_Work item_:
Below are lines of data; restate word for word those running from the line containing "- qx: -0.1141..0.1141" to the line containing "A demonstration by", inclusive, and no others.
───── Data extract ─────
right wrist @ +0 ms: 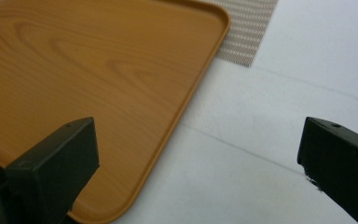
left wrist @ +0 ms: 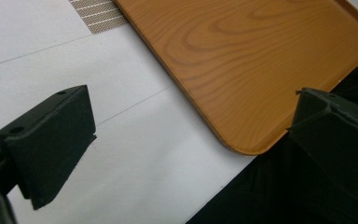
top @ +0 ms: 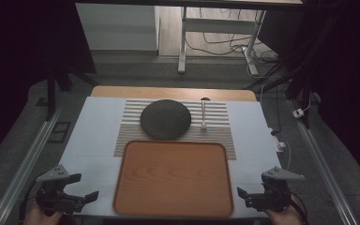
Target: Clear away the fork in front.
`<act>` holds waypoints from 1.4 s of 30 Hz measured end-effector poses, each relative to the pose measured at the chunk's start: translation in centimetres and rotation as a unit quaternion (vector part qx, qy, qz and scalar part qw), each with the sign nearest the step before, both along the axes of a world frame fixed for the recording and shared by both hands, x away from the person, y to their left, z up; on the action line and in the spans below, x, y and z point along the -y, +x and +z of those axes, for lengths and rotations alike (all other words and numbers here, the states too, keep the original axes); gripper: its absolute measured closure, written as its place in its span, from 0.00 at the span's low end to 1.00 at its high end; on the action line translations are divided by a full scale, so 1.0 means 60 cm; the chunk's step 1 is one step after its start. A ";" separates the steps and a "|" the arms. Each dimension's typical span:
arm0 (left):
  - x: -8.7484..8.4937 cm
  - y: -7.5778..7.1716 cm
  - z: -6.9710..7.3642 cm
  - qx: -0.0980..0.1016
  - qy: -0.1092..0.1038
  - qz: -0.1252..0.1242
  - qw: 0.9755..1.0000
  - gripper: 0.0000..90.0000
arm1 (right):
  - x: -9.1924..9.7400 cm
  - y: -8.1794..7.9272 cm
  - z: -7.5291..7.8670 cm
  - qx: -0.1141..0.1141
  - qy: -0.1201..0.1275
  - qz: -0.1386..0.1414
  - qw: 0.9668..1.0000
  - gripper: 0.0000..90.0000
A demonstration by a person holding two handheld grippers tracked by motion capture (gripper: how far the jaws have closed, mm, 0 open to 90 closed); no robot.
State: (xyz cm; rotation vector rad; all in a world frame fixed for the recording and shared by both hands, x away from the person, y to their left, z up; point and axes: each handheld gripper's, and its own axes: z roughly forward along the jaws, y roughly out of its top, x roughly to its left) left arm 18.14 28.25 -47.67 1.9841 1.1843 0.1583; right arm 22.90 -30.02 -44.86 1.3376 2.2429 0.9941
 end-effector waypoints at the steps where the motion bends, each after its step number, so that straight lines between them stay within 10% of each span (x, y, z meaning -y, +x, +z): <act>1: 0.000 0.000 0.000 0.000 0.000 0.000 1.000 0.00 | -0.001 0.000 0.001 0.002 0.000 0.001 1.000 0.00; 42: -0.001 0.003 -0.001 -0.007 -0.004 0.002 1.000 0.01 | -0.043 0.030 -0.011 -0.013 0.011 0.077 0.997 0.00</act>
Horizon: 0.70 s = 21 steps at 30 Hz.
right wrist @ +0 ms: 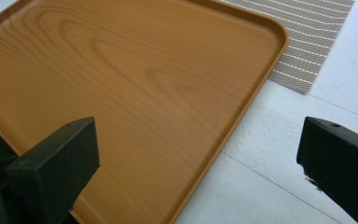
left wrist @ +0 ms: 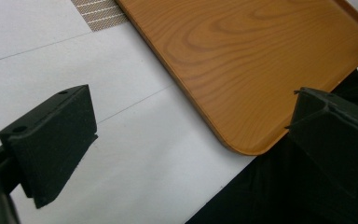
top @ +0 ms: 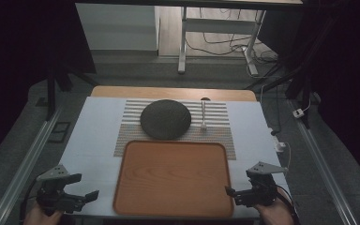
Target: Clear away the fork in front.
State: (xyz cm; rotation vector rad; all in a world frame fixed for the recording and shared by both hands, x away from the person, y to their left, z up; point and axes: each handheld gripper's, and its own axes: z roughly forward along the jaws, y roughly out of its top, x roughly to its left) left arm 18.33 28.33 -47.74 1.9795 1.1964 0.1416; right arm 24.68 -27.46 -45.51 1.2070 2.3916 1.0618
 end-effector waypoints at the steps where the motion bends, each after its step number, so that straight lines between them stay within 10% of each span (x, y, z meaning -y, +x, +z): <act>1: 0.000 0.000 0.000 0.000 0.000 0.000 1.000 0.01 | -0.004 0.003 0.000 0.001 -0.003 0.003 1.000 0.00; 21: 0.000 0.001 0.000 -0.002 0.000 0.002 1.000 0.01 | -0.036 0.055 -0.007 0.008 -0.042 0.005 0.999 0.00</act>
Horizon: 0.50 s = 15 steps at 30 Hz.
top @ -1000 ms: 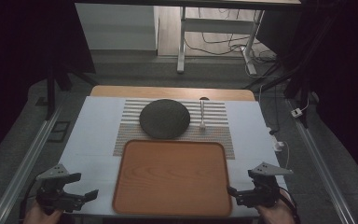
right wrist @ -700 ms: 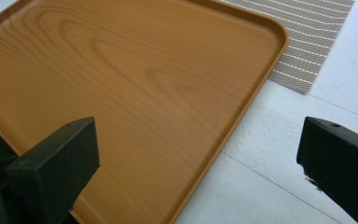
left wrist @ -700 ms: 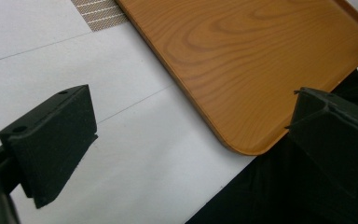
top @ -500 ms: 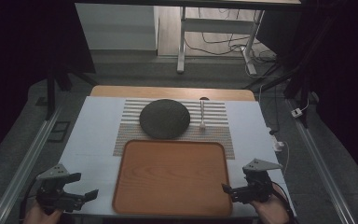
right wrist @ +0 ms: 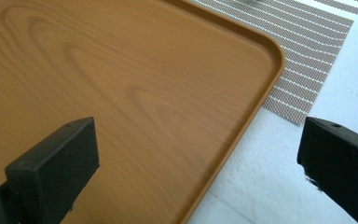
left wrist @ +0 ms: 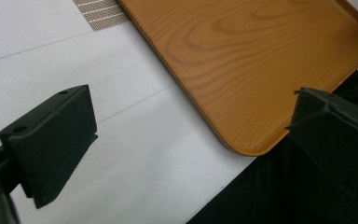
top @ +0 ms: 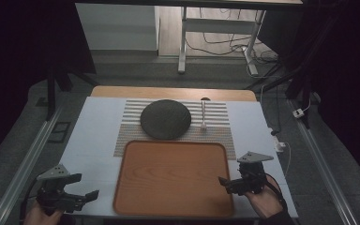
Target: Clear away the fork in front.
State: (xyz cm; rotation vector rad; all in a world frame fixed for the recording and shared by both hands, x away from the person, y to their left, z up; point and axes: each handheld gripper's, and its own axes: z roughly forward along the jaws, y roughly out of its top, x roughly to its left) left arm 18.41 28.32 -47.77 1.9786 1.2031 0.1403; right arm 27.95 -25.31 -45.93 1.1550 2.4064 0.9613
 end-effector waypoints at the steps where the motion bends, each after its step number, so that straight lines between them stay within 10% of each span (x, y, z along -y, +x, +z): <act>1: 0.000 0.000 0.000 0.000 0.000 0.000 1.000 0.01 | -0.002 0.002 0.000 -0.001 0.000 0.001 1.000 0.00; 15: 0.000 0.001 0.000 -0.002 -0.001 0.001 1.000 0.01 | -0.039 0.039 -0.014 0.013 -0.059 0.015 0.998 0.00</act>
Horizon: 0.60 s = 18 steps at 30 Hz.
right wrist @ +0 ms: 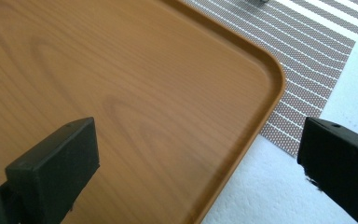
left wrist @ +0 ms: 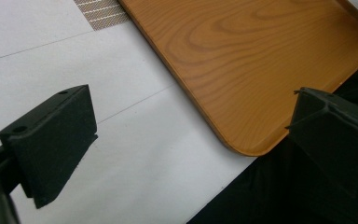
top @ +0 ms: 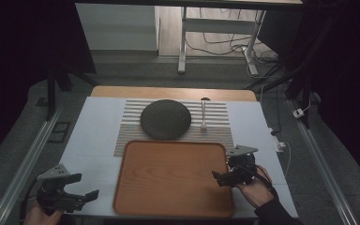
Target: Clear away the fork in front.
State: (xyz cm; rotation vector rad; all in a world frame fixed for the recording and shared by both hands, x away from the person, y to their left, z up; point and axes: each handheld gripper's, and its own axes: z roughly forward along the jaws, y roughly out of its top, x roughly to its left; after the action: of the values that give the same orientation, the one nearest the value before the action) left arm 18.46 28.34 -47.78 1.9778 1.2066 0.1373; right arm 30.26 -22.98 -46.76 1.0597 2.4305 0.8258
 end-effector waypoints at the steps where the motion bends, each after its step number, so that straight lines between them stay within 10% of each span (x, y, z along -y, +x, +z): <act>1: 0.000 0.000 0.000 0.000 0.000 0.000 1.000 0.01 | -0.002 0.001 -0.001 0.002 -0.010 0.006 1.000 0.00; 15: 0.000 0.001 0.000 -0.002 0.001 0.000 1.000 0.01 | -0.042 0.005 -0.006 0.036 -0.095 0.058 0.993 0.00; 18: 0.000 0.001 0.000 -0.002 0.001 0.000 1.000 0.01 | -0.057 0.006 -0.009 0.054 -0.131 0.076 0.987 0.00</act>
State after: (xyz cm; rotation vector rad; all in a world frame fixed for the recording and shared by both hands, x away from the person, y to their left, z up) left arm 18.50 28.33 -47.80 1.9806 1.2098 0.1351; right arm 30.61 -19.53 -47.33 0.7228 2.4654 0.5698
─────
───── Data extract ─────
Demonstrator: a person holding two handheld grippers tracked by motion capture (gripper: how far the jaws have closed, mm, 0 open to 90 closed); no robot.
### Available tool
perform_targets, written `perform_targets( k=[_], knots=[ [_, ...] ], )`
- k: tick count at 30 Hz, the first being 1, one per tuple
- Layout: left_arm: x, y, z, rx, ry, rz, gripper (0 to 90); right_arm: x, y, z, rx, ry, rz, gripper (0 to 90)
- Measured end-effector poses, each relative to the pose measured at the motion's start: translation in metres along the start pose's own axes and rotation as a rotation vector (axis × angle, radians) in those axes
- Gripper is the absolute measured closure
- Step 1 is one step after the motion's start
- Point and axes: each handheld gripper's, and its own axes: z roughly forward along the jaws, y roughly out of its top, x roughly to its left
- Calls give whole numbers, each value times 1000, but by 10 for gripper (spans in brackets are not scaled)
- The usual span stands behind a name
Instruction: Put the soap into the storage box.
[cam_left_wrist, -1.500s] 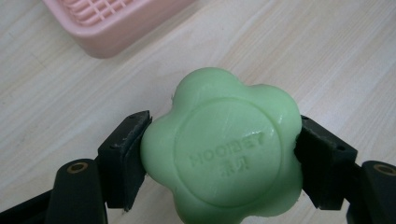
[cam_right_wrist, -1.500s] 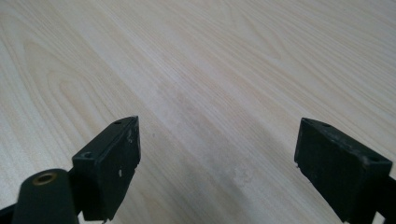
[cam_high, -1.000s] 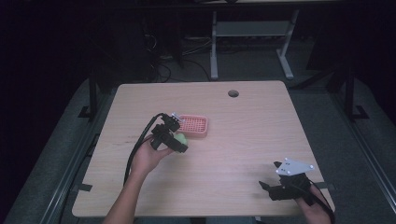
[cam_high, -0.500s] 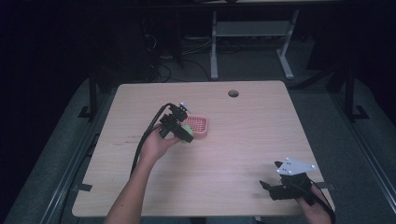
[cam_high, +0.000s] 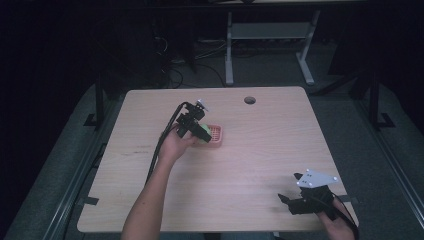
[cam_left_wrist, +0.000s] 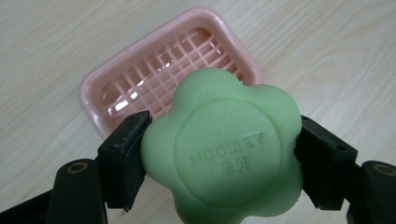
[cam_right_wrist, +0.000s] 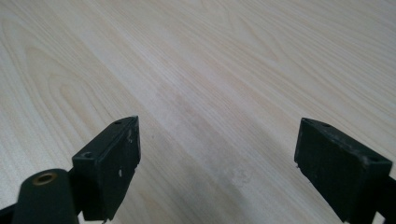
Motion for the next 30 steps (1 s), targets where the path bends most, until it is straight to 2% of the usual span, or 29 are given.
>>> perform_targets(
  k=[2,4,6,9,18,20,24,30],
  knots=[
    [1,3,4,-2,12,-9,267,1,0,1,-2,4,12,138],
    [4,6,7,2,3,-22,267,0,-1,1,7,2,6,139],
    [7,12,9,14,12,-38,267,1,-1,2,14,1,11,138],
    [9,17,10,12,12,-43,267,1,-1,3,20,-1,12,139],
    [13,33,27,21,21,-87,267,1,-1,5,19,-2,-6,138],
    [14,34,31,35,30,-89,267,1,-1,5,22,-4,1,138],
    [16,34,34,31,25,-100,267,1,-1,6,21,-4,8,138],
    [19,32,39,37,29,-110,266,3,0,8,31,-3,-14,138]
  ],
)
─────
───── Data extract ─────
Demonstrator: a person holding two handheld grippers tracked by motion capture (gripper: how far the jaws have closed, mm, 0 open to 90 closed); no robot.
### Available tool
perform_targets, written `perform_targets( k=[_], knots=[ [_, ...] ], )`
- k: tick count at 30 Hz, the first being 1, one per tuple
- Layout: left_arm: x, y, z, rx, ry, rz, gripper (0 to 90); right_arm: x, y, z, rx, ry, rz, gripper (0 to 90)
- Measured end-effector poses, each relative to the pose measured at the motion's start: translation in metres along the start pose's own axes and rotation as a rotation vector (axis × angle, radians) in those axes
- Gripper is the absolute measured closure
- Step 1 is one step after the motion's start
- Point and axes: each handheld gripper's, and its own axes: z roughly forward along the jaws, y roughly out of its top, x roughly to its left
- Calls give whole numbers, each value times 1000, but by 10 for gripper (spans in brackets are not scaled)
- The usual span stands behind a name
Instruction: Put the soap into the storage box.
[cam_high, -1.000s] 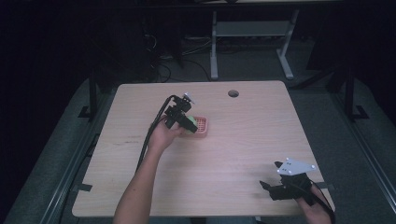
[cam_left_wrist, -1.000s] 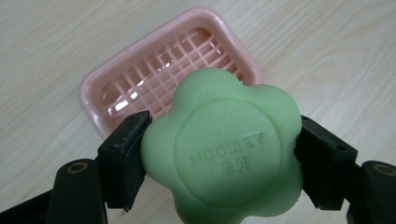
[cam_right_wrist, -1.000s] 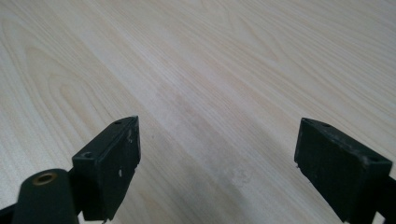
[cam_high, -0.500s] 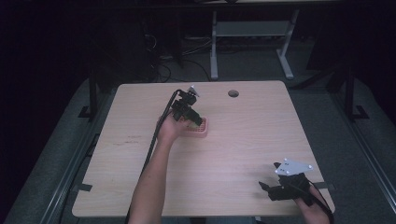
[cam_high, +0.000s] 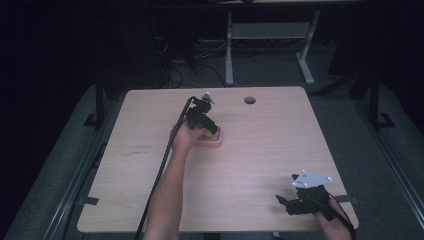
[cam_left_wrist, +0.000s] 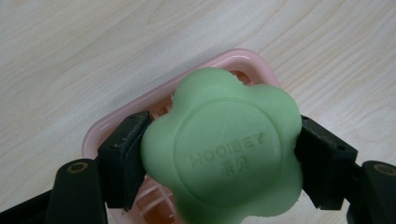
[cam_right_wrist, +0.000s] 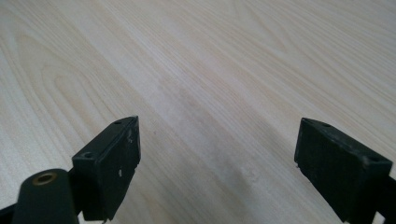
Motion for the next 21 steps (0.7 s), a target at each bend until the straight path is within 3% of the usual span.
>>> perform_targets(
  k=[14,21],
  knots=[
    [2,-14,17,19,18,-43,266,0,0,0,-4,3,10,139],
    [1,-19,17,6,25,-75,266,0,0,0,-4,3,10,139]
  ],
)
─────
_Output for this task_:
  - qx: -0.1141..0.1141
  - qy: -0.1201..0.1275
  - qz: -0.1386..0.1414
  - qw: 0.9668..1.0000
  - gripper: 0.0000..90.0000
A demonstration by a person holding two handheld grippers tracked by motion capture (gripper: how far the jaws have closed, mm, 0 open to 90 closed); no robot.

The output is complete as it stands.